The password is valid only for the time defined in the user ID request after the user has set the password and activated the user ID. When the time period expires or if the request is released, the password is reset to an unknown value. If REVOKE was specified for the AccessRetention parameter in the Security Breakglass configuration member, the user ID is flagged as revoked in RACF when not in use. For more information, see Administering.
Task 6—Releasing a user ID
All user IDs have a defined duration. When the duration expires, the IDs are revoked automatically. If a task is completed early, you can release the user ID back into the pool or project.
- Click Release to the right of the table row containing the user ID that you want to return.
The Confirm Breakglass Access Release of dialog box appears. - Perform one of the following actions:
- To release the ID back into the pool or project, click Submit.
- To exit the dialog box without releasing the ID, click Close.
The button to the right of the row changes from Release to Request.
If the user ID is from a project that is enabled with email notification, the manager who approved the request receives an email that the ID was released.
(SPE2107) (Multi-system configurations only) Release buttons might also appear in a View Status dialog box for user IDs with multiple systems.
Task 7—Resolving a conflicting status (Multi-system configurations only)

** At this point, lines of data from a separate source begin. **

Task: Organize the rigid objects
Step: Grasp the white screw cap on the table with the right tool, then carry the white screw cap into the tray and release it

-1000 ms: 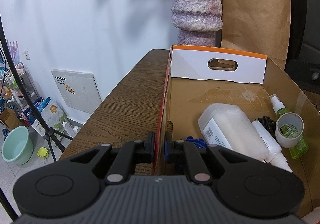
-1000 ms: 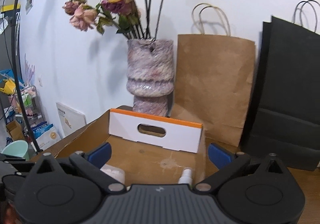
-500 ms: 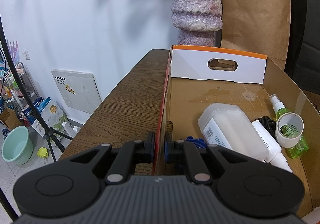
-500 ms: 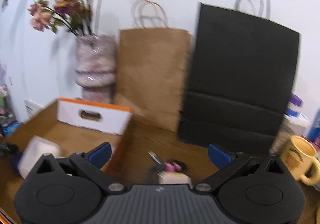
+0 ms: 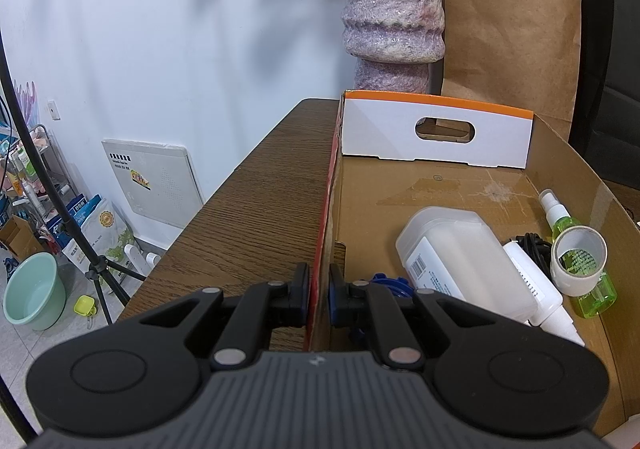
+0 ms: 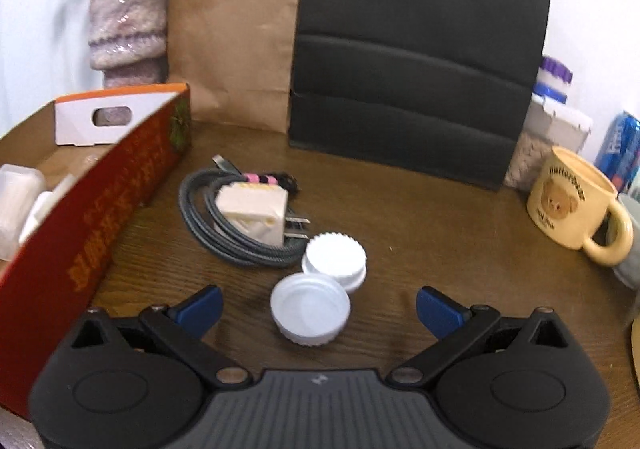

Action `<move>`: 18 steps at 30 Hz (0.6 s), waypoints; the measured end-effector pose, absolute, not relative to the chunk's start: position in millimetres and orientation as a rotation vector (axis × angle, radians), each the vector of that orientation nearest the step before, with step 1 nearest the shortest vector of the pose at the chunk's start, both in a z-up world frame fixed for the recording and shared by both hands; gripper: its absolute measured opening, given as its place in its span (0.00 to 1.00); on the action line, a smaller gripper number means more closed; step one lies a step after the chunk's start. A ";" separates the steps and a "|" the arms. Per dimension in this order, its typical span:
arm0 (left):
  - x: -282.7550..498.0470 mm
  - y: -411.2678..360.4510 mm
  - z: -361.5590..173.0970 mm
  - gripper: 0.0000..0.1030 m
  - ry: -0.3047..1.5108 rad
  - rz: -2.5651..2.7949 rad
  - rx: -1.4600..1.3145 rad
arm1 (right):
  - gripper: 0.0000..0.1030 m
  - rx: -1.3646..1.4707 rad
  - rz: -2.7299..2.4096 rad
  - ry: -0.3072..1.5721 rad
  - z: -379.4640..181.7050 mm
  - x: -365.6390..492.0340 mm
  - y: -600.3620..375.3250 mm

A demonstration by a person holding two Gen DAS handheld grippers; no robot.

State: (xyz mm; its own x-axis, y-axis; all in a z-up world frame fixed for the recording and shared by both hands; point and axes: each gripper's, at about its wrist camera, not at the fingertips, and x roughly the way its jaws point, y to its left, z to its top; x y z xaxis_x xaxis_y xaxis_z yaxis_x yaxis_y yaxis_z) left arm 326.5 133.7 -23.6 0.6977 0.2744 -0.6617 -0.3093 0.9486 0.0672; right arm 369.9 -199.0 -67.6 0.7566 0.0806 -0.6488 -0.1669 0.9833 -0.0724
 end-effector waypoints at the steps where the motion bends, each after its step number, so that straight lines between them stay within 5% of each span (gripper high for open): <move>1: 326.9 133.6 -23.5 0.10 0.729 0.326 -0.051 | 1.00 -0.127 0.135 0.702 -68.0 369.6 -198.7; 4: 326.5 133.7 -23.6 0.10 0.729 0.325 -0.051 | 0.87 -0.119 0.143 0.701 -68.7 370.3 -197.9; 8: 326.9 133.4 -23.5 0.10 0.729 0.325 -0.050 | 0.39 -0.058 0.194 0.705 -66.3 370.4 -201.9; 18: 326.6 133.4 -23.5 0.10 0.729 0.326 -0.050 | 0.38 -0.077 0.204 0.698 -61.5 366.8 -196.4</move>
State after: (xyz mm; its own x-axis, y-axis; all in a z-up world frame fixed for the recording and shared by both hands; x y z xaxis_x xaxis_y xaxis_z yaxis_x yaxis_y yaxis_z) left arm 326.6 133.4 -23.5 0.6978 0.2747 -0.6615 -0.3093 0.9486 0.0677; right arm 366.8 -196.4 -61.5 0.7468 0.1606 -0.6453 -0.2122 0.9772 -0.0024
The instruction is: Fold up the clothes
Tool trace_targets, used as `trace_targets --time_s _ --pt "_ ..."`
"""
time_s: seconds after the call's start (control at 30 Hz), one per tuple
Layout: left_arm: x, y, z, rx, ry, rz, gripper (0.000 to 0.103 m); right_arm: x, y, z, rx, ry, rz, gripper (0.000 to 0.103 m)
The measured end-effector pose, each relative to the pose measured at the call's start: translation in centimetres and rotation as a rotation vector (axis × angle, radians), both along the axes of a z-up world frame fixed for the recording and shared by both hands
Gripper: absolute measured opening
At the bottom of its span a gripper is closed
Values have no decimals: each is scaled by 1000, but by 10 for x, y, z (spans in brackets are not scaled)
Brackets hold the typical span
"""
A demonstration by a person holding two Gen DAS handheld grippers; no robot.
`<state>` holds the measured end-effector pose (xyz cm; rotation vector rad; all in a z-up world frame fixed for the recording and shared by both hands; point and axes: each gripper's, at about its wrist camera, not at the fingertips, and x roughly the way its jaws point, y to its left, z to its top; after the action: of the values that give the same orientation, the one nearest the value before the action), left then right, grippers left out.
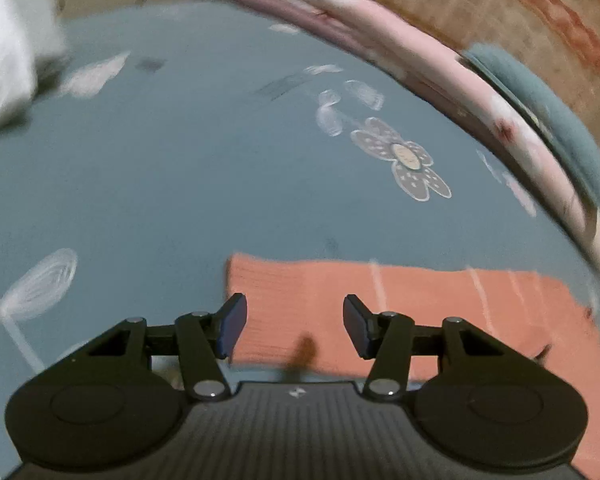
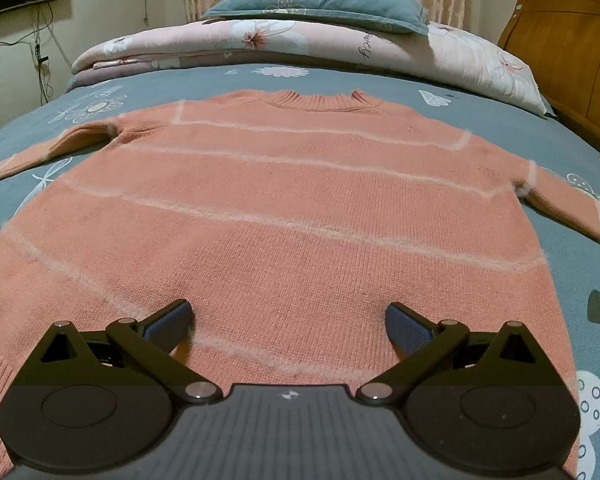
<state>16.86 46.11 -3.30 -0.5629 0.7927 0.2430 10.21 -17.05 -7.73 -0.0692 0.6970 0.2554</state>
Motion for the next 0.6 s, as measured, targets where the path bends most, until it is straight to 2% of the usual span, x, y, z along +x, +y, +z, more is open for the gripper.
trace_targets --time_s 0.2,0.27,0.37,0.47,0.6 --pt "-30 4 -28 -296 -65 65 54 0 0 0 2 -4 -2 103" --pt "-28 2 -42 -342 -64 93 54 0 0 0 3 -4 -2 103" --pt "-23 1 -50 -362 -122 130 62 0 0 0 4 -5 -3 103" --pt "-18 1 -57 -379 -179 167 62 0 1 0 5 -6 -4 103" --pt "-6 2 -57 -331 -222 197 63 0 0 0 5 -8 -4 103"
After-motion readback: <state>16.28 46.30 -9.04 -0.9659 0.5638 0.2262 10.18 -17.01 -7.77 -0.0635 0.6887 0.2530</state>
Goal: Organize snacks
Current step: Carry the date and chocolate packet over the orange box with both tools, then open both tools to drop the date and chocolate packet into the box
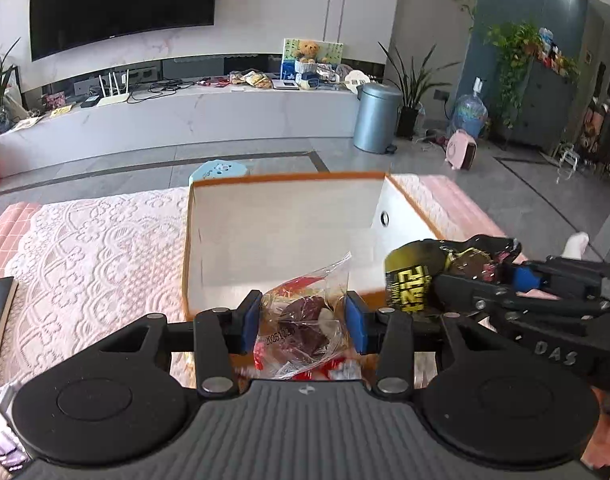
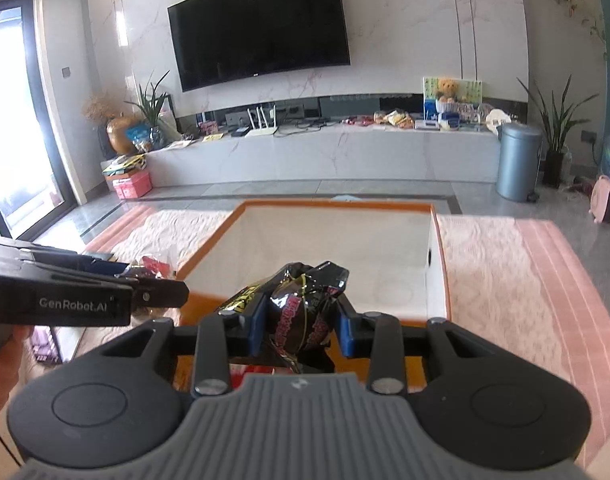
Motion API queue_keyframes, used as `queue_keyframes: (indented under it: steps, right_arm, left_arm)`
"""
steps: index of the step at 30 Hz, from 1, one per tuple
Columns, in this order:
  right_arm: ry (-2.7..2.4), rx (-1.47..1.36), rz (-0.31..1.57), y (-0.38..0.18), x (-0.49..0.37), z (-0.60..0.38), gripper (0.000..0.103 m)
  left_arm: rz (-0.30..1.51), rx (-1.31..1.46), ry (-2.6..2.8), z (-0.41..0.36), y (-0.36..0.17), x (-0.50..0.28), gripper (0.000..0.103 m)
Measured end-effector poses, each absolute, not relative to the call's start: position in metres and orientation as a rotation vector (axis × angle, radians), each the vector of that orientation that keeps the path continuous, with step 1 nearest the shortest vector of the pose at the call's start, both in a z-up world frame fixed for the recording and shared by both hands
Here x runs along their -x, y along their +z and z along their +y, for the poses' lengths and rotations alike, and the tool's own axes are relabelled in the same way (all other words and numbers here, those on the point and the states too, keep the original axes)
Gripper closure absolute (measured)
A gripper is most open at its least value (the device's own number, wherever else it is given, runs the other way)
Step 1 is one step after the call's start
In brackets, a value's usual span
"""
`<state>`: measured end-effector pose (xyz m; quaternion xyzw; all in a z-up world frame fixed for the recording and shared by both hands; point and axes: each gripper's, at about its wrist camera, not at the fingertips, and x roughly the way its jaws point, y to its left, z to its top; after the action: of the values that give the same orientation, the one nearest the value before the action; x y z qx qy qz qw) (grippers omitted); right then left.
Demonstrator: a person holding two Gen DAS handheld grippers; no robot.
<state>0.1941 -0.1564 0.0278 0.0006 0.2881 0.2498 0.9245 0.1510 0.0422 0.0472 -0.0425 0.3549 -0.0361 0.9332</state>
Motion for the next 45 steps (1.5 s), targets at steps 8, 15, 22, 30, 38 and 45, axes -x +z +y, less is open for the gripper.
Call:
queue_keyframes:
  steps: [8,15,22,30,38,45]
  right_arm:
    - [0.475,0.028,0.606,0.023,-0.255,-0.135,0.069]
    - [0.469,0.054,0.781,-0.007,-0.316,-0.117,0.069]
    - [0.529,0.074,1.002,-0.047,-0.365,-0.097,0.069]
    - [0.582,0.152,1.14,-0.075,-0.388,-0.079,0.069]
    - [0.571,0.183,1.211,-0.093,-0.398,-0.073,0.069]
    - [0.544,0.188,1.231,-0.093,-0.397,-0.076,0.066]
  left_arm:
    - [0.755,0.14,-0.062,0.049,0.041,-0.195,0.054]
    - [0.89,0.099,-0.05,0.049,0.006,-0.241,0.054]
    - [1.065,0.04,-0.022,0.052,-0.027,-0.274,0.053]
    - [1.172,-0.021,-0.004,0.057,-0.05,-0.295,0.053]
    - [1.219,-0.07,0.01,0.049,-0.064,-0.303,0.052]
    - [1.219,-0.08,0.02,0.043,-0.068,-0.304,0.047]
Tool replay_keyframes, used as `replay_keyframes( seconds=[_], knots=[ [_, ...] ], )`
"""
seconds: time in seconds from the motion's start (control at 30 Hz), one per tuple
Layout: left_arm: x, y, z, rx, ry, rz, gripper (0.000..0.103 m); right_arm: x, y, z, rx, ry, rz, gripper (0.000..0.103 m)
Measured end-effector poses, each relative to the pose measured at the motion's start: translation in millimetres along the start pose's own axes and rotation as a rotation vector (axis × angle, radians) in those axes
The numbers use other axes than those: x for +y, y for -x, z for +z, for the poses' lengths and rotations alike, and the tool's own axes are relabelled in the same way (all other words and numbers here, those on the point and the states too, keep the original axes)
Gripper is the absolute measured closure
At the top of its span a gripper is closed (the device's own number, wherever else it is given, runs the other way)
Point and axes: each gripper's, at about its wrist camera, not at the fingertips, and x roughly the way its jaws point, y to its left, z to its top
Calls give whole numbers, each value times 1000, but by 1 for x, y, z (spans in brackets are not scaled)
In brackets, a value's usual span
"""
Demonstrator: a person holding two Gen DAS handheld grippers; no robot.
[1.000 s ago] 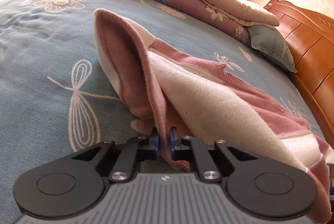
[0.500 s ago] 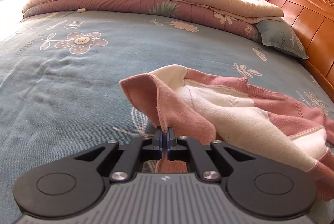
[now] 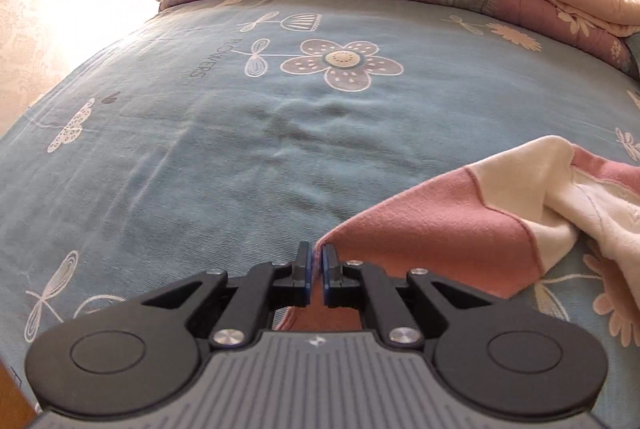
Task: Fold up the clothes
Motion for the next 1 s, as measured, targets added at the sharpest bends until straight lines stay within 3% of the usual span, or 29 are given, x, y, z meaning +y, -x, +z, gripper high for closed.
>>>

When you work across multiple systems, sometimes systems are unavailable or a request to access a system fails. Security Breakglass tracks the state of both local and remote systems. If a system reports an unexpected status, the Dashboard displays a ConflictingStatus state.
- Click View Status next to the user ID and open the Environmental Status dialog box in which you can view the statuses of each system included in the request.
- Use the Action buttons Approve (for managers), Accept or Set Password (for users) to continue with the request.
- Click Request to retry systems that have failed elevation.
- Contact the system administrator for any systems that continue to fail. Either the system is down or the user does not have authorization for that system.